Ethan shrugged. “Manhattan.”

Rachel tucked her legs beneath her. “You'll have to do better than that,” she said. “You'll need an address. You got one?”

His clothes wrinkled, his hair flopped carelessly over his eyes, Ethan looked deflated, a balloon that had lost its gas. “I'll call her when I get there.”

“She doesn't know you're coming, does she?”

Ethan didn't answer. As Rachel considered what she might say next, the local news came on the television. The big story was the same as it had been for several days: the devastating fire that had razed Happy World. Officials had found evidence of arson; in a shocking development, police were talking to “persons of interest” in the Stone family itself. Sea Town's mayor offered a brief comment, wishing to assure citizens and guests alike that Sea Town was now as it always had been, a safe place for all, a family town.

Ethan drew his backpack tighter in his arms. “They're coming after us,” he said. “Me and my dad.”

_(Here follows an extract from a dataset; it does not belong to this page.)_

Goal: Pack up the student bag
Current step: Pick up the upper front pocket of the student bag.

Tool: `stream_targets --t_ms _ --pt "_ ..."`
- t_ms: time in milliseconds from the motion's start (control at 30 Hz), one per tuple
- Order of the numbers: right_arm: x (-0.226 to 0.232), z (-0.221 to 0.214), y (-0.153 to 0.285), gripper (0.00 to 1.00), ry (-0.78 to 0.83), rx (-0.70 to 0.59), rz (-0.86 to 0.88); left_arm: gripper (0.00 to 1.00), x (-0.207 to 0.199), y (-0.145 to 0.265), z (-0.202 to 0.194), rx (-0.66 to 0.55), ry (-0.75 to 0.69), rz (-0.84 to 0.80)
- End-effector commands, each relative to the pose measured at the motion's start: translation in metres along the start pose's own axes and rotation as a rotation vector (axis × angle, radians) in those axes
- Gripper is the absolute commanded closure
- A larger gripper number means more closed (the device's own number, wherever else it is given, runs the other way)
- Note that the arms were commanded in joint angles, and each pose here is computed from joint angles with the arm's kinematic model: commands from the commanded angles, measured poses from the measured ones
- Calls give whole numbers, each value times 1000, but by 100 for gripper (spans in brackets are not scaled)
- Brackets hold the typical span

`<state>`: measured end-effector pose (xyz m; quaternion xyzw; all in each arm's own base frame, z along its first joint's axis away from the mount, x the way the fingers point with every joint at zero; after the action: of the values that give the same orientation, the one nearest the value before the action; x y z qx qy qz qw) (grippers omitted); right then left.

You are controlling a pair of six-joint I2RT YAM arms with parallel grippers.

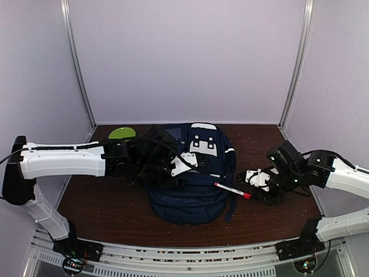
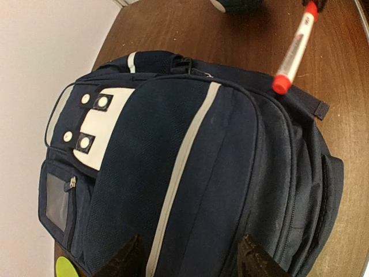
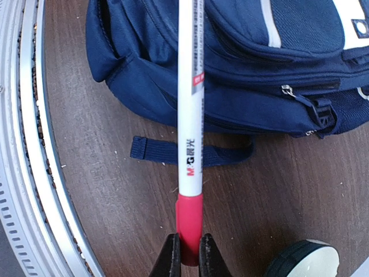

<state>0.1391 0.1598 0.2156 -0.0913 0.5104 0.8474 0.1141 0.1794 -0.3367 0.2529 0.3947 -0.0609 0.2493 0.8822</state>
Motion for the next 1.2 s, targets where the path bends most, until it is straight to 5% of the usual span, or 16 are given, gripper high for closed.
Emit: stream_targets --t_ms 0,300,500,633,700,833,933,1167 --pt "-1 -12 4 100 -39 -10 -26 43 -10 -8 12 26 -125 -32" --pt "-10 -17 7 100 -77 -17 -81 46 -11 -29 14 109 -186 7" --pt "-18 -12 6 100 -84 -11 -103 37 -16 -33 9 131 -199 -13" --pt "-19 -11 3 100 -80 -14 -97 51 -9 -35 10 137 -187 68" --pt "-19 -11 0 100 -63 -5 -89 70 -1 -31 16 115 -151 110" --pt "-26 -5 1 100 -44 4 -94 91 15 -25 24 81 -72 147" --pt "-32 5 4 100 -20 0 -121 100 24 -21 27 55 -27 186" --pt "-54 31 -4 100 21 63 -200 100 44 0 38 -56 146 242"
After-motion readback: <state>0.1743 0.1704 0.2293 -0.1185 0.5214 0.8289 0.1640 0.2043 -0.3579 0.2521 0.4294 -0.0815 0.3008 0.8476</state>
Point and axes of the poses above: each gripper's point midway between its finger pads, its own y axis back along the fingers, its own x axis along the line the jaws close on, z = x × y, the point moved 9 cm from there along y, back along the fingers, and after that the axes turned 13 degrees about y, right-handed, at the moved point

“You're not part of the Stone family,” Rachel said. “Not now. Never were.”

“That's reassuring.” He turned away from her, curling fetally in his chair, his eyes open but remote. “Where's Jason's journal? I want it back.”

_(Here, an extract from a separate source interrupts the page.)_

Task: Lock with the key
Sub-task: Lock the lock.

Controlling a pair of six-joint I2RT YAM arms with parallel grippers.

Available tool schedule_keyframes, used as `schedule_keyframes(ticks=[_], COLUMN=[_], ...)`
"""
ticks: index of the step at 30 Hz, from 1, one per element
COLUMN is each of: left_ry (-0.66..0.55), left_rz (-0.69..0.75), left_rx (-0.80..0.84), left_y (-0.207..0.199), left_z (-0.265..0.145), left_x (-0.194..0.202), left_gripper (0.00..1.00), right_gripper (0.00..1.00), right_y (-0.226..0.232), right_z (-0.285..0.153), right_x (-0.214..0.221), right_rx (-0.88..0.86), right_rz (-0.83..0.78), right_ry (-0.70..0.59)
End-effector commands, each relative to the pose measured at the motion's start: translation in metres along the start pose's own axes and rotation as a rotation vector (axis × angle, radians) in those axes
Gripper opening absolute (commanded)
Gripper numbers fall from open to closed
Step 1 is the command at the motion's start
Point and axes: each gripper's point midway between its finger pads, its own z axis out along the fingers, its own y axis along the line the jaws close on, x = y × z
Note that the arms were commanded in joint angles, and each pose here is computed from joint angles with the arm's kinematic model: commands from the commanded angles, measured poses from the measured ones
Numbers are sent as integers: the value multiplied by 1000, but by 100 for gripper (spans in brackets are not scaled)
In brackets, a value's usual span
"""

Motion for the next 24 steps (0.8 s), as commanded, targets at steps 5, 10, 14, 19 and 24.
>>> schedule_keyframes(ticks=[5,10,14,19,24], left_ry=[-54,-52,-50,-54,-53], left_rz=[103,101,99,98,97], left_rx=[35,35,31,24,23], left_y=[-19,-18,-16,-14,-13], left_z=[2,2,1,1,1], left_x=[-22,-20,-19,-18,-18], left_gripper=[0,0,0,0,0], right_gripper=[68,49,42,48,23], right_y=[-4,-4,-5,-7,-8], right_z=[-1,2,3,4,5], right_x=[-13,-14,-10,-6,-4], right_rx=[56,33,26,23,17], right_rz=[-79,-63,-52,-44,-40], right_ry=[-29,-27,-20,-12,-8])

“It's gone. Anyway, you don't need it. You have his heart.”

“Very funny.”

“Give me your hand,” Rachel said. “Go ahead.”

“You're not part of my family, either.”

“And that's a bad thing? Come on.”

Without force, as if charmed like a snake from a fakir's basket, Ethan's hand rose from his side, his fingers ready for Rachel's grip. But she didn't give him her hand. Instead, she turned his palm up and into it poured the locket and its long silver chain.

“What's this?”

“Jason's heart,” Rachel said. “The one he gave to Diana.”

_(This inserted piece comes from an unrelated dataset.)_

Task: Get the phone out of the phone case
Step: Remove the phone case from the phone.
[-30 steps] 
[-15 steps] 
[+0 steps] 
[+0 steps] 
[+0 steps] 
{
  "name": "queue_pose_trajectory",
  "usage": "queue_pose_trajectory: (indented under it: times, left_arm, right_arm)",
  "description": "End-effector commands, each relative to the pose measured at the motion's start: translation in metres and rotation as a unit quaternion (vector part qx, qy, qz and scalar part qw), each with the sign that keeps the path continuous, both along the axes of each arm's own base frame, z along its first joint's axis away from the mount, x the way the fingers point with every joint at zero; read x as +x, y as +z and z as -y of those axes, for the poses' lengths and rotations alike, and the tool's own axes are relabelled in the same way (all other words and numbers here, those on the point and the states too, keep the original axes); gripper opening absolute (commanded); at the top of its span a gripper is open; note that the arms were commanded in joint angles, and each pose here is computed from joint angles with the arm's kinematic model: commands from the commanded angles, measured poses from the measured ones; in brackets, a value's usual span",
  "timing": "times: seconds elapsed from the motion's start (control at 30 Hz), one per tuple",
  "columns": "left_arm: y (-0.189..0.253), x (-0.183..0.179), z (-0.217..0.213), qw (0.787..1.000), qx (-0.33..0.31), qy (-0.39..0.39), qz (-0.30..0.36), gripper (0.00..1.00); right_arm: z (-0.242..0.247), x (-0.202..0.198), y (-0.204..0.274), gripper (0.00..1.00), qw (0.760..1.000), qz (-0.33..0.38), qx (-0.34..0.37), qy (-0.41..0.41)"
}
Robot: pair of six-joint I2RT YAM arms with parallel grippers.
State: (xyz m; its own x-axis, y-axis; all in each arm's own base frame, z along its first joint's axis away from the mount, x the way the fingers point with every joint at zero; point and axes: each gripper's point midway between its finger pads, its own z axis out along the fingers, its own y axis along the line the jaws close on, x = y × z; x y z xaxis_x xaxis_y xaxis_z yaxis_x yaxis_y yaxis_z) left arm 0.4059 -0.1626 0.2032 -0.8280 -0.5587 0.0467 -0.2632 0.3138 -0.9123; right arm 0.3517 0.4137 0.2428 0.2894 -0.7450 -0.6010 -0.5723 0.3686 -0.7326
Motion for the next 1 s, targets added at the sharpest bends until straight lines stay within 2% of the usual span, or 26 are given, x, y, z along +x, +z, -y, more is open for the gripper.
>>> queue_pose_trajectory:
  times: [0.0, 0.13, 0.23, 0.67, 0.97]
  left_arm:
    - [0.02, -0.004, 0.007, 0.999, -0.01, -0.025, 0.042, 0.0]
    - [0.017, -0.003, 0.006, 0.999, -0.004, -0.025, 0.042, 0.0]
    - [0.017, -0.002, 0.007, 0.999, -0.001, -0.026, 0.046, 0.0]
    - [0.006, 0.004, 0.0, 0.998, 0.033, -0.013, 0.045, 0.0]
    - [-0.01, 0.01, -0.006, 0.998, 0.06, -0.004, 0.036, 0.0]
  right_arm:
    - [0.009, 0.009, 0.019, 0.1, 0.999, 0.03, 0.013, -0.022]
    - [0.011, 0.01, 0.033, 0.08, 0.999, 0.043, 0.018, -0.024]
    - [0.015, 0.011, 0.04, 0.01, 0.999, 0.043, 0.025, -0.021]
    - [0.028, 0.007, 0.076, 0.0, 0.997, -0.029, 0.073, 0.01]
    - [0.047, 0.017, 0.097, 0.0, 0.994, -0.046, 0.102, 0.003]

Ethan opened the locket; he read the inscription. “How'd you get this?”

“Diana gave it to me.”

“She didn't want to keep it?”

“I think she's letting go of things,” Rachel said. She considered the sacrifice. If Diana cared enough for the locket to carry it with her, wouldn't she steal private moments to admire it? Moments when no one was looking, no one was around, when her father wasn't over her shoulder? This would be her thing, hers alone
—
and that would make it precious. Rachel pictured Diana tracing and retracing her steps, searching the floor of the Strand Mall, turning her bedroom inside out. “What are you looking for?” her parents might ask, hovering in the doorway. And Diana would have to answer, “Nothing. I'm not looking for anything,” or make up a thing that meant nothing to her at all, lies piled onto loss. Rachel pitied the girl. Right now, she could be sitting in the little room where detectives put the pieces together: Happy World. Hot fire. Cold daughter.

Rachel had put it together on the beach, huddled with Leonard for warmth, watching the flames. He was more precious to her than anything she could imagine, more than any shell could be to Curtis, any boyfriend could be to Betty. More than a father could be to Diana? Rachel had hugged Leonard as if she could swallow him whole and said yes, they knew who set the fire and no, it was not someone close. Yes, because they knew her. No, because it wasn't possible for Diana to stand with them.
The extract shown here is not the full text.